Records to process ->
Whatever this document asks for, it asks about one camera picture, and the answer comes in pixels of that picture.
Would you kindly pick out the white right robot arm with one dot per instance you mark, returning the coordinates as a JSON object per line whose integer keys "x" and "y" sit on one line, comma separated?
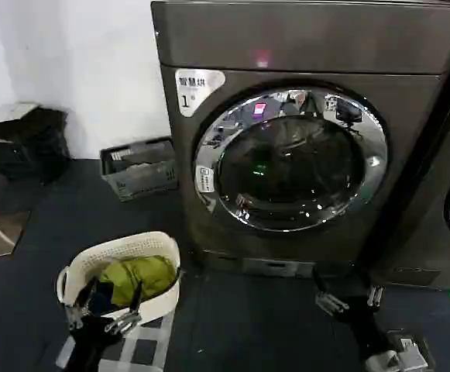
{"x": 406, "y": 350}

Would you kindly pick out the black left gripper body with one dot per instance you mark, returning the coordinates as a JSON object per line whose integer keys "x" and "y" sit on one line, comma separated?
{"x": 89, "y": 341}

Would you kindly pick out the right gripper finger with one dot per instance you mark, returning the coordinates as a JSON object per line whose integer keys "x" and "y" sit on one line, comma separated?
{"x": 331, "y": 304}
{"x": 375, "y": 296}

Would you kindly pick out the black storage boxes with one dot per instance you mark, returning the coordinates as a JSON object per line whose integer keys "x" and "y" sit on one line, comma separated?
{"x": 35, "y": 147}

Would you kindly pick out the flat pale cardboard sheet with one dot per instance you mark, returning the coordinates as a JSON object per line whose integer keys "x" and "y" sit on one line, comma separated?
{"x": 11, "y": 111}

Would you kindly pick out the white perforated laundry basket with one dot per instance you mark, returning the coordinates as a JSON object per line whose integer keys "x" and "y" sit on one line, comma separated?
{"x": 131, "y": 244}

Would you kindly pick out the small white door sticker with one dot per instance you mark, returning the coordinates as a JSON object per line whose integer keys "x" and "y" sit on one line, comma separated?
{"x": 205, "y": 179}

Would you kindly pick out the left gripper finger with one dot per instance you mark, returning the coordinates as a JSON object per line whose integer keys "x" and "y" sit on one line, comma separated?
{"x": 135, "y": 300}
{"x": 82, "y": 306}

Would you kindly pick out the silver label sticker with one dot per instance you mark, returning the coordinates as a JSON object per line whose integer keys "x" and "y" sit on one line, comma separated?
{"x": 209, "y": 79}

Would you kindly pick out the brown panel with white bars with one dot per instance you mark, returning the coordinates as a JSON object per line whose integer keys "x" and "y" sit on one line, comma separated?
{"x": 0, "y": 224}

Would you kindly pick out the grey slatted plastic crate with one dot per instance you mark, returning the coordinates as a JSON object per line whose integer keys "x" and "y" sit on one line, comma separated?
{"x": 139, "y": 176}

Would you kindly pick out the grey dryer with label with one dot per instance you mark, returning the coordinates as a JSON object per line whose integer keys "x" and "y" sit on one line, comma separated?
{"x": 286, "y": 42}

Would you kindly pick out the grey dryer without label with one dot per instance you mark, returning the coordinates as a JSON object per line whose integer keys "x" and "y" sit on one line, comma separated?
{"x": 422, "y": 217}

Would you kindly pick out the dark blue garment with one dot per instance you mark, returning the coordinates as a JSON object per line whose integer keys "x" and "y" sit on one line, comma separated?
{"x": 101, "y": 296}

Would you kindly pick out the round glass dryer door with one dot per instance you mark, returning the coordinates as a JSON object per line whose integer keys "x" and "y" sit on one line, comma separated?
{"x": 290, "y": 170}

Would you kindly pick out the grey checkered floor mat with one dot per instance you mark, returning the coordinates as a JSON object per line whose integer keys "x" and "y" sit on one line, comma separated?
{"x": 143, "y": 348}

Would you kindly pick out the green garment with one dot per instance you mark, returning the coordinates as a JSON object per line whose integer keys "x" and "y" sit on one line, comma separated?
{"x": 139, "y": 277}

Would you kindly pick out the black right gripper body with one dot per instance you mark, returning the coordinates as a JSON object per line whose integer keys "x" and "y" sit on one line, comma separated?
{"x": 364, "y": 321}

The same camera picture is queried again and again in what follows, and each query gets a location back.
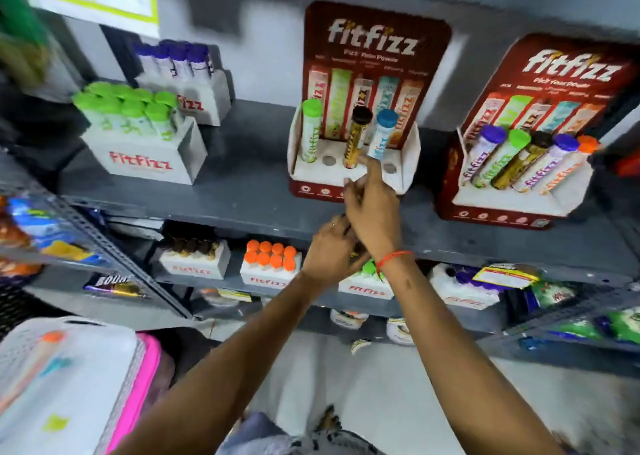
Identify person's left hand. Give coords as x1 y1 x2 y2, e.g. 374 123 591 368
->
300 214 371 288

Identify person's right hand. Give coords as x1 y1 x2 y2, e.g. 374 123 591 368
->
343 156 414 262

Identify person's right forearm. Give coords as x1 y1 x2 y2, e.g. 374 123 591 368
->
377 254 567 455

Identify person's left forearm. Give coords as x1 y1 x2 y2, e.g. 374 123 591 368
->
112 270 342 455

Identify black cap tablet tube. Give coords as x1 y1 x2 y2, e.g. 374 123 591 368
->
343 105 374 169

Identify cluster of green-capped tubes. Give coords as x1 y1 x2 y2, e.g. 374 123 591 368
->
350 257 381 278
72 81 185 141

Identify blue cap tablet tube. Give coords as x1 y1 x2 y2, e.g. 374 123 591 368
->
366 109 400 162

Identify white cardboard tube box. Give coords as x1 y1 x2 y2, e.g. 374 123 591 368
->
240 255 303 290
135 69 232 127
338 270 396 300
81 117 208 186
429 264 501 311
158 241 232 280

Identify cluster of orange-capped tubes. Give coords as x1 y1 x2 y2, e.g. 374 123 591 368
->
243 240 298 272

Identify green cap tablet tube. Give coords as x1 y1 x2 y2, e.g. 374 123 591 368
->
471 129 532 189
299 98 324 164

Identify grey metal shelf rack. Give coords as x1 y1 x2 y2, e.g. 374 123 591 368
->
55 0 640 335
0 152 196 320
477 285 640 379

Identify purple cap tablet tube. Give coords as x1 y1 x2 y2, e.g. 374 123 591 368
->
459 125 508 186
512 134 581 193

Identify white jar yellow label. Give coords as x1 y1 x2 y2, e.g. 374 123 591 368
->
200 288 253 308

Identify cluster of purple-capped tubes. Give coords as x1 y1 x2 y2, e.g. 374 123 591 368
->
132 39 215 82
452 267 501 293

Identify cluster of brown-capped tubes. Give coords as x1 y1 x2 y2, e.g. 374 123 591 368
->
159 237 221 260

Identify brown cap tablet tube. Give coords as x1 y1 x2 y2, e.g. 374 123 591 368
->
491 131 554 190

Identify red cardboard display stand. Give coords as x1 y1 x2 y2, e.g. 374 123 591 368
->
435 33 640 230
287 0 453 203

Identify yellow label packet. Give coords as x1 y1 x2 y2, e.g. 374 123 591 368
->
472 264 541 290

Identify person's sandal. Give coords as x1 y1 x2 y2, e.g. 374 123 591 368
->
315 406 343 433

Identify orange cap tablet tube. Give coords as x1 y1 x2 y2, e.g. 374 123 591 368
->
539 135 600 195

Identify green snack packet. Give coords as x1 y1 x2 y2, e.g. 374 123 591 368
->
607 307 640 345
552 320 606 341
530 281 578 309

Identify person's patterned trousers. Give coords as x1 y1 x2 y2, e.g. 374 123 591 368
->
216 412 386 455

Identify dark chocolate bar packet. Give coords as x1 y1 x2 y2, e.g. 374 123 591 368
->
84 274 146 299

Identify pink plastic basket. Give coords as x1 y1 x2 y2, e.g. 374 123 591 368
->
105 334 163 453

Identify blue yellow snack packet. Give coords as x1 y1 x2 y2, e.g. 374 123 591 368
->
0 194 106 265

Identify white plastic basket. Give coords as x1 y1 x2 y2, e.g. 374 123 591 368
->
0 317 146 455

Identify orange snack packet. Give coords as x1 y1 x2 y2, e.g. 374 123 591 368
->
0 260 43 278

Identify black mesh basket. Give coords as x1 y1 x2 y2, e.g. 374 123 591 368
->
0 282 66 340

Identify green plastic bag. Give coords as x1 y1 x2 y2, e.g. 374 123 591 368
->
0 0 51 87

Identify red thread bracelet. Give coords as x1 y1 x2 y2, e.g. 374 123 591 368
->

Action item ->
Every line between the one holding "Identify grey metal" and the end of the listing above, inclusive, must be transcribed exactly; omit all others.

Reply ->
Identify grey metal shelf rack. Give coords as x1 y1 x2 y2, e.g. 374 123 591 368
->
55 0 640 335
0 152 196 320
477 285 640 379

Identify purple cap tablet tube. Give coords as x1 y1 x2 y2, e.g. 374 123 591 368
->
459 125 508 186
512 134 581 193

Identify white jar yellow label. Give coords as x1 y1 x2 y2, e.g. 374 123 591 368
->
200 288 253 308

Identify cluster of purple-capped tubes. Give coords as x1 y1 x2 y2, e.g. 374 123 591 368
->
132 39 215 82
452 267 501 293

Identify cluster of brown-capped tubes. Give coords as x1 y1 x2 y2, e.g. 374 123 591 368
->
159 237 221 260

Identify brown cap tablet tube. Give coords as x1 y1 x2 y2, e.g. 374 123 591 368
->
491 131 554 190

Identify red cardboard display stand. Give coords as x1 y1 x2 y2, e.g. 374 123 591 368
->
435 33 640 230
287 0 453 203

Identify yellow label packet. Give coords as x1 y1 x2 y2, e.g. 374 123 591 368
->
472 264 541 290

Identify person's sandal. Give coords as x1 y1 x2 y2, e.g. 374 123 591 368
->
315 406 343 433

Identify orange cap tablet tube. Give coords as x1 y1 x2 y2, e.g. 374 123 591 368
->
539 135 600 195

Identify green snack packet. Give coords as x1 y1 x2 y2, e.g. 374 123 591 368
->
607 307 640 345
552 320 606 341
530 281 578 309

Identify person's patterned trousers. Give coords as x1 y1 x2 y2, e.g. 374 123 591 368
->
216 412 386 455

Identify dark chocolate bar packet. Give coords as x1 y1 x2 y2, e.g. 374 123 591 368
->
84 274 146 299

Identify pink plastic basket. Give coords as x1 y1 x2 y2, e.g. 374 123 591 368
->
105 334 163 453

Identify blue yellow snack packet. Give coords as x1 y1 x2 y2, e.g. 374 123 591 368
->
0 194 106 265

Identify white plastic basket. Give coords as x1 y1 x2 y2, e.g. 374 123 591 368
->
0 317 146 455

Identify orange snack packet. Give coords as x1 y1 x2 y2, e.g. 374 123 591 368
->
0 260 43 278

Identify black mesh basket. Give coords as x1 y1 x2 y2, e.g. 374 123 591 368
->
0 282 66 340

Identify green plastic bag. Give coords as x1 y1 x2 y2, e.g. 374 123 591 368
->
0 0 51 87

Identify red thread bracelet. Give coords as x1 y1 x2 y2, e.g. 374 123 591 368
->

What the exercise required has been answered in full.